- Born: January 20, 1954 Philadelphia, Pennsylvania, U.S.
- Died: February 10, 2023 (aged 69)
- Education: University of Wisconsin–Madison, Washington University in St. Louis
- Scientific career
- Fields: Cell biology, molecular biology
- Workplaces: University of Massachusetts Medical School
- Doctoral advisor: Robert G. Roeder
- Notable students: Phil Zamore

= Michael Green (biologist) =

American biologist (1954–2023)

Michael Green (January 20, 1954 – February 10, 2023) was an American molecular biologist and cell biologist at the University of Massachusetts Medical School, where he was the chair of the Department of Molecular, Cell and Cancer Biology, director of the UMass Cancer Center, and a Howard Hughes Medical Institute investigator. Green was a member of the National Academy of Sciences and the National Academy of Medicine.

==Education and academic career==
Green received his bachelor's degree in biochemistry from the University of Wisconsin-Madison. He then went on to Washington University School of Medicine, from which he graduated in 1981 with his M.D. and Ph.D. in biochemistry under the supervision of Robert G. Roeder. He worked as a postdoctoral fellow with Thomas Maniatis, then at Harvard University, before joining the faculty there in 1984. He moved from Harvard to the University of Massachusetts Medical School in 1990 and remained there until his death in 2023. He was the chair of the Department of Molecular, Cell and Cancer Biology and was named the director of the UMass Cancer Center in 2015.

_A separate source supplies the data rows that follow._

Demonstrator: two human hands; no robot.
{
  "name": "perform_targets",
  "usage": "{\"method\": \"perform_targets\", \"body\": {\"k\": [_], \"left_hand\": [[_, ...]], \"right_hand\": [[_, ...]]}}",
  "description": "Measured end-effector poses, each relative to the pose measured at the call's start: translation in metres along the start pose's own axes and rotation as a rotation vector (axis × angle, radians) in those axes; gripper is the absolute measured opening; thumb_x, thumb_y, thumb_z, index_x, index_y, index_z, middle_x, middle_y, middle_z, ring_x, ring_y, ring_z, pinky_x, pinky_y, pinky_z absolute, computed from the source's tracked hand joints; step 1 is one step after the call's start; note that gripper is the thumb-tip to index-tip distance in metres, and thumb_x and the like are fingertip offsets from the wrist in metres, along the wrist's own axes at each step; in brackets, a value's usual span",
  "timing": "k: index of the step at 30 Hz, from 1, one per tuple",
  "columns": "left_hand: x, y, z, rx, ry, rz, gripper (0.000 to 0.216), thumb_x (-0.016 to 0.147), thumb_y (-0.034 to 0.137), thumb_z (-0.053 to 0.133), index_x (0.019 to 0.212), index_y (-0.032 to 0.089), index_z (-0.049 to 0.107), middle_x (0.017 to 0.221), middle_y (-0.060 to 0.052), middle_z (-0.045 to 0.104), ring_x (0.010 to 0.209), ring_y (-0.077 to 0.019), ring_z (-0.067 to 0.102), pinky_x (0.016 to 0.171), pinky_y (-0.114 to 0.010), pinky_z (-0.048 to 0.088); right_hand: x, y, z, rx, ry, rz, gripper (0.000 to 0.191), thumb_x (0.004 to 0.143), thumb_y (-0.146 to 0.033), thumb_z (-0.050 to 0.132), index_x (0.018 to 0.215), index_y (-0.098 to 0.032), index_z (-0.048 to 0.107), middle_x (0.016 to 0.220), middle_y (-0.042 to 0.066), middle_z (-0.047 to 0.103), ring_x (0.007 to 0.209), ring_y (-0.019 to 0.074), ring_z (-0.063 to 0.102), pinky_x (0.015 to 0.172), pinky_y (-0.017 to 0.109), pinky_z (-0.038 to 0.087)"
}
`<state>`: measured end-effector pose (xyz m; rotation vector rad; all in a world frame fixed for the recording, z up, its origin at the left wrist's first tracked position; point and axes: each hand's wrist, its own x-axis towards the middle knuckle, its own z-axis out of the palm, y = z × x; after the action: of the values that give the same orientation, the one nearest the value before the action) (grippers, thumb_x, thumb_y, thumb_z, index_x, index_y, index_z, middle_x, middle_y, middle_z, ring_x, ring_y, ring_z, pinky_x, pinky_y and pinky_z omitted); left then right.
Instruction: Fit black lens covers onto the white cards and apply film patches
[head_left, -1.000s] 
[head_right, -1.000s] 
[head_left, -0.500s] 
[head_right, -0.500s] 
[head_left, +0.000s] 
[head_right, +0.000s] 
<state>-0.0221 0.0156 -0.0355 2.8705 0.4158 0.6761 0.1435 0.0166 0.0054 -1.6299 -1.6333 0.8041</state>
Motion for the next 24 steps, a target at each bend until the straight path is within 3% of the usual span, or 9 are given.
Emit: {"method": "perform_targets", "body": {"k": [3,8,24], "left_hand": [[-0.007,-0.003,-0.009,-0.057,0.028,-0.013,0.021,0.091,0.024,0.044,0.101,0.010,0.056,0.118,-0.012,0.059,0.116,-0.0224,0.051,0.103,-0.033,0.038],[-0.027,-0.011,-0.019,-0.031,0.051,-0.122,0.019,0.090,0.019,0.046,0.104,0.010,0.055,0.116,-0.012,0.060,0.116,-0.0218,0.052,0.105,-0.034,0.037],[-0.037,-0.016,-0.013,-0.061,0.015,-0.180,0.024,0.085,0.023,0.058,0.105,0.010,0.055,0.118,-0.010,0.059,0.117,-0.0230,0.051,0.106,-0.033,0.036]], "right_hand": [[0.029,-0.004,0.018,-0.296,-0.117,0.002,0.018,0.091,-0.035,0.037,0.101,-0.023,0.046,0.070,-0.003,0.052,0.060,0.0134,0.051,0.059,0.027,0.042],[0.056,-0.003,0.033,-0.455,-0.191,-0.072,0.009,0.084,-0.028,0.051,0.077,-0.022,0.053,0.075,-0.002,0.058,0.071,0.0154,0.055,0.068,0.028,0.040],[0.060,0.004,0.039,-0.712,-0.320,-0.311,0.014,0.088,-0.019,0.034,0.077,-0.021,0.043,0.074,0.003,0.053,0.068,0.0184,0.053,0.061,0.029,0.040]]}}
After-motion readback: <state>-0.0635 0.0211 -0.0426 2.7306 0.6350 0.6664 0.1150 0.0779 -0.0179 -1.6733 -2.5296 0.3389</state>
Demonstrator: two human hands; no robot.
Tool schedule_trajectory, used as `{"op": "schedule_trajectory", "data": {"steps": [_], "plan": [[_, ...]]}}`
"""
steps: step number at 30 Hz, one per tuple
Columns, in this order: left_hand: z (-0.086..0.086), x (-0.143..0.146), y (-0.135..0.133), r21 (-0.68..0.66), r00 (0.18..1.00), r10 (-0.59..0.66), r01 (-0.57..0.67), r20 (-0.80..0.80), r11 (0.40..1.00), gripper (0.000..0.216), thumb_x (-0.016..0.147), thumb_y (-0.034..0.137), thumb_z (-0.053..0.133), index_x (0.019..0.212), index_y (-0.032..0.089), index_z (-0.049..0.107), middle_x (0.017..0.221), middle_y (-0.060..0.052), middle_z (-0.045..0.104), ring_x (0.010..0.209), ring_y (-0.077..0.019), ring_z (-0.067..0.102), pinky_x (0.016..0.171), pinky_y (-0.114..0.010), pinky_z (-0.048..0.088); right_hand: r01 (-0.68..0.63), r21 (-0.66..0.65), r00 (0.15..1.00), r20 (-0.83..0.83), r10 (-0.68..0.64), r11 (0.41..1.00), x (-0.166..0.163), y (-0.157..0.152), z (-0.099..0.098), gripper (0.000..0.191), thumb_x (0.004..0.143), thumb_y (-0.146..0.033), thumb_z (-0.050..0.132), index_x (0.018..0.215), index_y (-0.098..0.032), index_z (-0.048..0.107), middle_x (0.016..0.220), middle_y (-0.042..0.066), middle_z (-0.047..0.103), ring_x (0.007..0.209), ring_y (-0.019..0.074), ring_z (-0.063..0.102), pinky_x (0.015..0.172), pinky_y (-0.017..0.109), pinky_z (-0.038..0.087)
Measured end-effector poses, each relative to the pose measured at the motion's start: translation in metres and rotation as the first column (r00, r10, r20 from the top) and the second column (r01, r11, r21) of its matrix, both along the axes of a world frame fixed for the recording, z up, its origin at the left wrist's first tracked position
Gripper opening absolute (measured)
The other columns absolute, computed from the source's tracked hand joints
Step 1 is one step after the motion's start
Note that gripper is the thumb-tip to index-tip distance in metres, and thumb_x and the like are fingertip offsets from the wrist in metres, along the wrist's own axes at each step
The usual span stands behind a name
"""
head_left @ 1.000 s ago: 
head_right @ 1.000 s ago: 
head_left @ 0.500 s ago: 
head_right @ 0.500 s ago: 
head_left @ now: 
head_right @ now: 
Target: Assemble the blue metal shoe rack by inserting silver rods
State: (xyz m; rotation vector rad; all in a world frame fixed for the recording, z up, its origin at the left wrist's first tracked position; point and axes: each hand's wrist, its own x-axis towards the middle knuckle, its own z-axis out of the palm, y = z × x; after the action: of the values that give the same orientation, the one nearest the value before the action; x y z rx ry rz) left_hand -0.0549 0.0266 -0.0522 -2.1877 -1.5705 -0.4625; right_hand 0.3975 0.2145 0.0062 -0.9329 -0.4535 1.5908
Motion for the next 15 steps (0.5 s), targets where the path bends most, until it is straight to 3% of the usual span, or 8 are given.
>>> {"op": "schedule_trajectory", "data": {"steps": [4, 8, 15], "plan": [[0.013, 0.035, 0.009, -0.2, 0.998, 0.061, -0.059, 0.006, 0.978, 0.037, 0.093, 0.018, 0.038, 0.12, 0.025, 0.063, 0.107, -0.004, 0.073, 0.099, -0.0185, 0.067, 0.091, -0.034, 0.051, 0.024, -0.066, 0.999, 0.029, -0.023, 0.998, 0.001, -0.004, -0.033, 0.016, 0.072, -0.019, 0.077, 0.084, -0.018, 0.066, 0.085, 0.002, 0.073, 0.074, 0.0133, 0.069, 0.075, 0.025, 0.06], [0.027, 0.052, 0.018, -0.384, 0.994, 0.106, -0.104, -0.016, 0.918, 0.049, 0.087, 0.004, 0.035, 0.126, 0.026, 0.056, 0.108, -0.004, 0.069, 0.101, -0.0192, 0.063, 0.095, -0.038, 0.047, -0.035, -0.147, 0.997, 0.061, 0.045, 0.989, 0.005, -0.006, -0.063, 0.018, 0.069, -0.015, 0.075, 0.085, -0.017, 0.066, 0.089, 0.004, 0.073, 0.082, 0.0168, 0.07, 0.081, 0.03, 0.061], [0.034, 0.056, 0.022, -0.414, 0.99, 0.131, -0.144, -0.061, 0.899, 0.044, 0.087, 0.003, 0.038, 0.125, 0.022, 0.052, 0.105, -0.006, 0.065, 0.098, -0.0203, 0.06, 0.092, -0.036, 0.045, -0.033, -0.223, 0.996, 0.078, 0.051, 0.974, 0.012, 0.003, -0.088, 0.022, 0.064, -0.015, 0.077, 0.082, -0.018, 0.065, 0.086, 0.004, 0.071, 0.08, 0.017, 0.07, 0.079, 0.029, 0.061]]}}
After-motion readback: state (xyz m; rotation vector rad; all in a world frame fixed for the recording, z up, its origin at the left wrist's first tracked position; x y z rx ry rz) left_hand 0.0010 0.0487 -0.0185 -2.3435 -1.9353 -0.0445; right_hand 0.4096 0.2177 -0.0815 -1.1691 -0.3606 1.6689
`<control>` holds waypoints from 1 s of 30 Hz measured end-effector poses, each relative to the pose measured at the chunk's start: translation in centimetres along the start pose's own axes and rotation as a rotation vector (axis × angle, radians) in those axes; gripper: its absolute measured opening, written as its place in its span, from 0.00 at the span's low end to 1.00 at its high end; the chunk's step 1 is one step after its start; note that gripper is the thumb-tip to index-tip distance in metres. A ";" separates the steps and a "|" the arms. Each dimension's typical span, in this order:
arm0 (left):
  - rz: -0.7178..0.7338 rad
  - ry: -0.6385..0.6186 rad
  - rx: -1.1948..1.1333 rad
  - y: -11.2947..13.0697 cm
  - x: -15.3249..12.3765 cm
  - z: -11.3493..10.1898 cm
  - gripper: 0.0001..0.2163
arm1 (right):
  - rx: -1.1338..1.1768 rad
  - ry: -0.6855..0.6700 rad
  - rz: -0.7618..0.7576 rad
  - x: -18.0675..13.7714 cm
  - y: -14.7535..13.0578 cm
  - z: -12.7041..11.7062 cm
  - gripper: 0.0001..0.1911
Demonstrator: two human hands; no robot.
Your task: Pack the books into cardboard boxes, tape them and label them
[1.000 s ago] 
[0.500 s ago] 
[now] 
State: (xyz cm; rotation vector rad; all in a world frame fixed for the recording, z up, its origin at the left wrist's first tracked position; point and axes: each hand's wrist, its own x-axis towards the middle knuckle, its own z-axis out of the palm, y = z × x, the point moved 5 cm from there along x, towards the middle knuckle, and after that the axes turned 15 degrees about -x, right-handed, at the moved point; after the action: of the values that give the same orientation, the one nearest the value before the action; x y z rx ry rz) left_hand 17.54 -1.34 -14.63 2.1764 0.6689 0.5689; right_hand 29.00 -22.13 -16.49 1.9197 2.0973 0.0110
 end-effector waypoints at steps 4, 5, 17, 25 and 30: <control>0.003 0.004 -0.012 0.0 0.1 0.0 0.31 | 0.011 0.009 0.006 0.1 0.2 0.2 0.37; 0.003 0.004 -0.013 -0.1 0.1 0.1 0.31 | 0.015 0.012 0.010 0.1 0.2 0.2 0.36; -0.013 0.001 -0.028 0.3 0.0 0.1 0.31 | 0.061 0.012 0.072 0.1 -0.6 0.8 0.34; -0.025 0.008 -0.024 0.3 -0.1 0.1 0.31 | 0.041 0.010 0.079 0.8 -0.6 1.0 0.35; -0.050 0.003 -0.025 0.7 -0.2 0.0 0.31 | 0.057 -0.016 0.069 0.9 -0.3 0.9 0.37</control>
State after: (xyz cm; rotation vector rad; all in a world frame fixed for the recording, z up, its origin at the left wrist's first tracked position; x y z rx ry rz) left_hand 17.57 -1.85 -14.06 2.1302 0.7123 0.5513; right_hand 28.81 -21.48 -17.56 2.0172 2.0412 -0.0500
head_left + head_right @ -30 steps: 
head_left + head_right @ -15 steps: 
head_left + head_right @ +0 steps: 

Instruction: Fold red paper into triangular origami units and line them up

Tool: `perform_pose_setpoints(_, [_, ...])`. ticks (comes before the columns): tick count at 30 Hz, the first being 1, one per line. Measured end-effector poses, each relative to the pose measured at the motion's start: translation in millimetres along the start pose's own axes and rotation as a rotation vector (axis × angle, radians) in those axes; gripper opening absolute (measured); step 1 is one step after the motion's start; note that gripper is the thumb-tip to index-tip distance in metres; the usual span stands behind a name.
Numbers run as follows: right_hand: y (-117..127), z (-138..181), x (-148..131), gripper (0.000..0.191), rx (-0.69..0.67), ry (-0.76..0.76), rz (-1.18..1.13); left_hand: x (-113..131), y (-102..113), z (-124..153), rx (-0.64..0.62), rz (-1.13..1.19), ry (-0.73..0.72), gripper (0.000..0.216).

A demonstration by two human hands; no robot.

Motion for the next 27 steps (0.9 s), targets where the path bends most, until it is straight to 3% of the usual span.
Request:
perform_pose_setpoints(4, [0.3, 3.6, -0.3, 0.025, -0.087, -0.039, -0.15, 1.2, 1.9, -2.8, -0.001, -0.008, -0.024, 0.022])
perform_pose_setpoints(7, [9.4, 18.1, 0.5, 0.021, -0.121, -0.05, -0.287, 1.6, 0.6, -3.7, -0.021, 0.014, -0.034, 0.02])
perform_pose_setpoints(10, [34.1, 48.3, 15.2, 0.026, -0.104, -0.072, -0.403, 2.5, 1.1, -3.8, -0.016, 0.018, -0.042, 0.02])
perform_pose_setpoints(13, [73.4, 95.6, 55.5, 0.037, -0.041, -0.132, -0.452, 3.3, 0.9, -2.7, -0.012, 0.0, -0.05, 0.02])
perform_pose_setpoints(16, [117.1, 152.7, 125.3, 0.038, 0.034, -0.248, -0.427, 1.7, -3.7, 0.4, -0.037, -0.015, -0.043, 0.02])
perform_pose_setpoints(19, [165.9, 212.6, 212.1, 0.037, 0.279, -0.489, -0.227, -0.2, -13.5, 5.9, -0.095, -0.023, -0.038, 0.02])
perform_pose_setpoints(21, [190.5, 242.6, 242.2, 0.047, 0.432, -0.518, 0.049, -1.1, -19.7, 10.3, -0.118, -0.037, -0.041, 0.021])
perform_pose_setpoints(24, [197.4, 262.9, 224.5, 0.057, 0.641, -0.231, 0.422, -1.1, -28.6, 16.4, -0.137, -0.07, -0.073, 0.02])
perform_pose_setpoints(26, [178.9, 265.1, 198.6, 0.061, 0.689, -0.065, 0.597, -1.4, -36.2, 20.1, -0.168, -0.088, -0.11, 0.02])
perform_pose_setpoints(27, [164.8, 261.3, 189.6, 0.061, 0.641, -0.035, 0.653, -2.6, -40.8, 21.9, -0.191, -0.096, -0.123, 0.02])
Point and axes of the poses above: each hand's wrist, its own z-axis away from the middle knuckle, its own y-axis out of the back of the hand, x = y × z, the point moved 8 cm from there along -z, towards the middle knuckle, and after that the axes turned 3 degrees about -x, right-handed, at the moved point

Green became a Howard Hughes Medical Institute investigator in 1994. He was elected to the National Academy of Sciences in 2014 and to the National Academy of Medicine in 2015.

Green was a co-founder of a Cambridge, Massachusetts-based biotechnology company called Fulcrum Therapeutics.

==Research==
Research in Green's laboratory focused on gene regulation, particularly on the regulation of gene transcription and of RNA splicing. The group also studies the effects of regulatory patterns on the behavior of cancer cells, using genome-wide RNA interference screens to identify genes involved in cell proliferation or apoptosis in the context of oncogenic mutations. In 2014, Green began studying the rare genetic disease Rett syndrome.

==Death==
Green died on February 10, 2023, at the age of 69.